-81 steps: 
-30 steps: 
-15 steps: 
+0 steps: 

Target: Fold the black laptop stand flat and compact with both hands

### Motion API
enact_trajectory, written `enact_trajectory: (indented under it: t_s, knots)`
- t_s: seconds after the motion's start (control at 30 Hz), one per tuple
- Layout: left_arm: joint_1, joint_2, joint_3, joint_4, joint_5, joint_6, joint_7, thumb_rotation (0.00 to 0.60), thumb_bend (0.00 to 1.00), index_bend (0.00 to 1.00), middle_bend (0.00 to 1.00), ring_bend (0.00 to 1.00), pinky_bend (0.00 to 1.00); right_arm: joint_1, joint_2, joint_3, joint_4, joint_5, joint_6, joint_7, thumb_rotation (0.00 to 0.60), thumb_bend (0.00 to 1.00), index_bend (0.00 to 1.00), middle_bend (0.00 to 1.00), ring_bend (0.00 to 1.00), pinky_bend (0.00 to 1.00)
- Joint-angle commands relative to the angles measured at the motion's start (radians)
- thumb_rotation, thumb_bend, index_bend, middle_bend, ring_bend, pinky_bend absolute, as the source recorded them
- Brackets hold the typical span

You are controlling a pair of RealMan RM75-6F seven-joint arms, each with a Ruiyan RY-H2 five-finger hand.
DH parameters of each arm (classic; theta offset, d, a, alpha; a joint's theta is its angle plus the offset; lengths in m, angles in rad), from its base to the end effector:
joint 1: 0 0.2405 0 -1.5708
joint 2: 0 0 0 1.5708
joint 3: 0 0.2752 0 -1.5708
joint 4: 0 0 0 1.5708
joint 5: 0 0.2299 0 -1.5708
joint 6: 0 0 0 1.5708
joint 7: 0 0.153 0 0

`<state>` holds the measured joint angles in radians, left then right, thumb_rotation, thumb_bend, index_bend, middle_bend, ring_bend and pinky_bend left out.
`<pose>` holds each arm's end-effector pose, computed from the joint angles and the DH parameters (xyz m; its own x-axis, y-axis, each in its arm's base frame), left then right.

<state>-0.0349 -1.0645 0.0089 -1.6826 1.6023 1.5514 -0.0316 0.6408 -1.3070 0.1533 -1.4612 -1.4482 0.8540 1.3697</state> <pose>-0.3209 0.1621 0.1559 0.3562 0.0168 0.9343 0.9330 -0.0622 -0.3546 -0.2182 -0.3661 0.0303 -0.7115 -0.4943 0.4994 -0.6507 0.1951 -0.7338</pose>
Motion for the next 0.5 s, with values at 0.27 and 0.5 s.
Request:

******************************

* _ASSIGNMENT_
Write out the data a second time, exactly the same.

* _PROBLEM SOLUTION_
-81 steps: 
-30 steps: 
-15 steps: 
+0 steps: 

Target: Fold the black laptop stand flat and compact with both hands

### Motion API
enact_trajectory, written `enact_trajectory: (indented under it: t_s, knots)`
- t_s: seconds after the motion's start (control at 30 Hz), one per tuple
- Layout: left_arm: joint_1, joint_2, joint_3, joint_4, joint_5, joint_6, joint_7, thumb_rotation (0.00 to 0.60), thumb_bend (0.00 to 1.00), index_bend (0.00 to 1.00), middle_bend (0.00 to 1.00), ring_bend (0.00 to 1.00), pinky_bend (0.00 to 1.00); right_arm: joint_1, joint_2, joint_3, joint_4, joint_5, joint_6, joint_7, thumb_rotation (0.00 to 0.60), thumb_bend (0.00 to 1.00), index_bend (0.00 to 1.00), middle_bend (0.00 to 1.00), ring_bend (0.00 to 1.00), pinky_bend (0.00 to 1.00)
- Joint-angle commands relative to the angles measured at the motion's start (radians)
- thumb_rotation, thumb_bend, index_bend, middle_bend, ring_bend, pinky_bend absolute, as the source recorded them
- Brackets hold the typical span

You are controlling a pair of RealMan RM75-6F seven-joint arms, each with a Ruiyan RY-H2 five-finger hand.
DH parameters of each arm (classic; theta offset, d, a, alpha; a joint's theta is its angle plus the offset; lengths in m, angles in rad), from its base to the end effector:
joint 1: 0 0.2405 0 -1.5708
joint 2: 0 0 0 1.5708
joint 3: 0 0.2752 0 -1.5708
joint 4: 0 0 0 1.5708
joint 5: 0 0.2299 0 -1.5708
joint 6: 0 0 0 1.5708
joint 7: 0 0.153 0 0

`<state>` holds the measured joint angles in radians, left then right, thumb_rotation, thumb_bend, index_bend, middle_bend, ring_bend and pinky_bend left out.
`<pose>` holds each arm's end-effector pose, computed from the joint angles and the DH parameters (xyz m; its own x-axis, y-axis, each in its arm's base frame), left then right.

<state>-0.0349 -1.0645 0.0089 -1.6826 1.6023 1.5514 -0.0316 0.6408 -1.3070 0.1533 -1.4612 -1.4482 0.8540 1.3697</state> <pose>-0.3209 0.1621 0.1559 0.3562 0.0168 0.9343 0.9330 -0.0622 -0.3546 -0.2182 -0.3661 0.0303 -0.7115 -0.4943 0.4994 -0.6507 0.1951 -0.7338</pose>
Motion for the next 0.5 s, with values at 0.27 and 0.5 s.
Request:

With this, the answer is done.